Viele Apothekenmitarbeiter wissen derzeit nicht, wie sie Beruf und Familie unter eine Hut bringen sollen. Es mangelt an Betreuungsmöglichkeiten für die Kinder, weil auch Oma und Opa wegen des Corona-Risikos als Betreuungspersonen ausfallen. In Hessen wandte sich jetzt ein Apothekerpaar mit einem Hilferuf an die Landesregierung. Der Deutsche Gewerkschaftsbund (DGB) fordert als Lösung, die Lohnfortzahlung im Krankheitsfall auf die Kinderbetreuung zu Hause auszuweiten. Die Bundesregierung will nächste Woche dazu Maßnahmen beschließen.
Der Hessische Apothekerverband macht den Hilferuf eines betroffenen Apothekerpaares publik: „Mein Mann und ich sind beide Apotheker und arbeiten täglich auf Hochtouren, auch die geforderte Mehrarbeit unserer Arbeitgeber verstehen wir in der aktuellen Situation und wollen für die Gesellschaft da sein. Allerdings haben wir eine 4-jährige Tochter, mit der wir nächste Woche ein großes Problem der Betreuung haben! Diese Woche hatten wir ja glücklicherweise die Lösung, dass der Kindergarten für sie weiterhin geöffnet hat, sodass mein Mann und ich unserer Arbeit nachkommen können.“
Nun habe man aber von der Diakonie in Frankfurt erfahren, dass mehrere Kitas ab nächster Woche zusammengefasst werden müssten. „Das halten wir für einen großen Fehler und ein riesiges Problem! Wir können keine neue Eingewöhnung für unser Kind machen, da wir täglich in der Apotheke gebraucht werden“, so die Eltern Aline Rühtz und Sebastian Wagner. Auch die Großeltern dürften aus bekannten Gründen nicht mit einbezogen werden.
„Und zu guter Letzt: Das ergibt doch keinen Sinn, dass wir systemrelevanten Berufsgruppen unsere Kinder alle gesammelt wieder in eine große Gruppe von Kindern bringen müssen und damit für uns und unsere Kollegen die Gefahr der Verbreitung in den wichtigen Berufsgruppen deutlich erhöhen. Wir bitten Sie inständig das zu prüfen und Einfluss zu nehmen. Wir können als Gesellschaft nur funktionieren, wenn unsere Kinder weiterhin in Kleingruppen in den bisherigen Kindergärten betreut werden können. Bitte tun Sie etwas für uns!“, so der Hilferuf an die Hessische Landesregierung.
Bei einer aposcope-Umfrage gab am Montag jeder zehnte Teilnehmer aus den Apotheken an, dass Kollegen mit Kindern derzeit zu Hause bleiben dürfen – und dafür keinen unbezahlten Urlaub nehmen müssen. Und in 6 Prozent der Fälle darf der Nachwuchs sogar mit in die Offizin gebracht werden. 17 Prozent der Befragten haben „noch keine Ahnung“, wie die Kinderbetreuung bei ihnen im Betrieb organisiert wird. Die meisten Teilnehmer (47 Prozent) geben an, dass die Schließung von Kitas und Schulen zwar ein Einschnitt, aber darstellbar ist. Allerdings sieht auch genau jeder fünfte Befragte „massive Einschnitte“ in den Betriebsabläufen. Umso wichtiger wäre es für betroffene Apotheker und PTA, im Einzelfall Anrecht auf eine Notfallbetreuung zu bekommen.
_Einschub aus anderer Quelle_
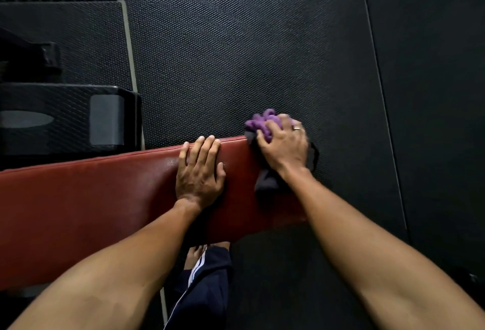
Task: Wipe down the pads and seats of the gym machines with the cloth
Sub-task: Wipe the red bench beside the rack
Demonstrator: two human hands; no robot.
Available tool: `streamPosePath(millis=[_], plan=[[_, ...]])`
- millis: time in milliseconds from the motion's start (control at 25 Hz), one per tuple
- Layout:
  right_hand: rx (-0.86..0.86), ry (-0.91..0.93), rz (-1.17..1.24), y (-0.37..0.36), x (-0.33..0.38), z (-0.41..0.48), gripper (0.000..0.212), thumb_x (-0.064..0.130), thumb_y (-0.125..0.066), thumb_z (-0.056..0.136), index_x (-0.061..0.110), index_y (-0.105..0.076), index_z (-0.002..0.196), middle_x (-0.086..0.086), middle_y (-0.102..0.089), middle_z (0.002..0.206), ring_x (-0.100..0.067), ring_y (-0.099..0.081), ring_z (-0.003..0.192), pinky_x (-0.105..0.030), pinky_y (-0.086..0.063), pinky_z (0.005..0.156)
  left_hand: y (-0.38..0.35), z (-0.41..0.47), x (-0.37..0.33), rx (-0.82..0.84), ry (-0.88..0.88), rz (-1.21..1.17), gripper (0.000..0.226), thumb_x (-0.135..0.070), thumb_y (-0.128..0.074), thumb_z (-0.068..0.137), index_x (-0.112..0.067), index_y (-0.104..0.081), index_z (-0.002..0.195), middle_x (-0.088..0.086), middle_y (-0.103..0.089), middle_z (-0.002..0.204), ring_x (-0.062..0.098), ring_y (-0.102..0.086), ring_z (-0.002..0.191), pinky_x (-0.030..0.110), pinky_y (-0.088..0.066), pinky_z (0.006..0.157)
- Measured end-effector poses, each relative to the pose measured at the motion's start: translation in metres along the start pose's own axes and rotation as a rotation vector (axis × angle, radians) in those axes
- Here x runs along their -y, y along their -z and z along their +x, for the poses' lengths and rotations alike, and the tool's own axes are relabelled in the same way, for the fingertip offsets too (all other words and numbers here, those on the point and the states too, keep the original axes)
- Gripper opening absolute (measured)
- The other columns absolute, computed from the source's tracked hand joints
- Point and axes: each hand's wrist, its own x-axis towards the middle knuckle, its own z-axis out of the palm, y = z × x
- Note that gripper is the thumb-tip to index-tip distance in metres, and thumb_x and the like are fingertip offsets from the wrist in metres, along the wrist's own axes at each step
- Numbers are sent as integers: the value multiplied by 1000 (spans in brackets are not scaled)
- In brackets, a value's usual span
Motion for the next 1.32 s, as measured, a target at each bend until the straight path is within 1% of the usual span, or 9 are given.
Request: streamPosePath(millis=[80,160,280,400,520,680,840,1120,1320], plan=[[14,-148,22,-1,-19,-9,44,57,-44,92,28,-67,117,-7,-49,140,-39,-47,125,-52,-42,107,0,0,-1,5,9,3,56,-35,-47,93,-13,-50,145,5,-48,152,26,-39,144,50,-18,123],[-44,-248,61,-12,2,-22,43,52,-47,93,28,-66,123,-8,-41,150,-44,-35,138,-56,-32,116,-1,1,0,8,12,8,57,-35,-47,93,-12,-49,145,5,-48,152,26,-39,143,51,-19,122],[-75,-159,88,-24,40,-61,47,53,-52,92,29,-62,131,-13,-36,155,-49,-20,148,-59,-14,123,-1,0,0,37,1,19,57,-35,-45,94,-12,-48,146,6,-47,152,27,-39,143,52,-19,122],[-55,-11,69,-23,17,-106,52,56,-50,94,34,-54,141,-11,-33,159,-45,-18,151,-59,-22,121,4,2,-4,53,16,8,57,-34,-45,93,-12,-48,145,7,-46,153,27,-37,144,52,-18,122],[-56,-7,68,-20,-17,-116,51,57,-48,95,34,-51,141,-11,-32,160,-42,-22,151,-59,-33,116,8,1,-18,40,83,-25,58,-31,-45,92,-12,-47,146,6,-44,154,27,-34,146,56,-13,123],[28,-221,113,-10,-35,-61,53,61,-47,95,35,-47,141,-8,-31,157,-40,-33,143,-54,-47,104,-2,-10,-58,92,-30,-41,63,-36,-46,95,-15,-37,154,5,-31,162,27,-20,153,63,-7,121],[180,-590,337,3,-39,5,63,66,-43,96,30,-43,148,-10,-44,145,-42,-54,124,-47,-45,99,-9,-11,-65,127,5,11,66,-39,-44,93,-18,-35,155,7,-25,164,28,-14,154,61,-1,122],[124,-612,339,3,-46,-112,72,64,-45,96,20,-32,151,-13,-38,146,-40,-57,118,-45,-51,86,-10,-10,-65,168,17,9,68,-40,-41,91,-19,-33,156,7,-23,165,29,-11,154,63,-2,121],[71,-699,341,-4,-32,-74,68,65,-52,92,22,-44,144,-12,-39,144,-41,-50,120,-47,-48,93,-12,-11,-64,180,11,12,69,-40,-42,91,-19,-32,155,6,-21,165,30,-12,154,62,0,121]])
Eltern, die sich wegen geschlossener Schulen und Kitas daheim um ihren Nachwuchs kümmern und nicht zur Arbeit gehen können, müssten stärker unterstützt werden, sagte Niedersachsens DGB-Landeschef Mehrdad Payandeh: „Familien sind derzeit besonders belastet. Ihnen drohen wegen Schul- und Kitaschließungen erhebliche Einkommensausfälle. Ein Krisenelterngeld, das der Bund mit Steuermitteln finanziert, wäre eine gute Lösung.“
Bundesarbeitsminister Hubertus Heil (SPD) und Wirtschaftsminister Peter Altmaier (CDU) hatten am Mittwoch mit den Sozialpartnern über Wege beraten, wie Arbeitnehmer bei Kurzarbeit oder nötiger häuslicher Kinderbetreuung vor großen Lohneinbußen geschützt werden können. Voraussichtlich am Montag wird das Bundeskabinett ein Gesetz dazu beschließen, das im Fall von Schul- und Kitaschließungen den Arbeitgebern gestattet, Lohnfortzahlungen auszuweiten. Die Firmen sollen sich das Geld dann später vom Staat zurückholen können.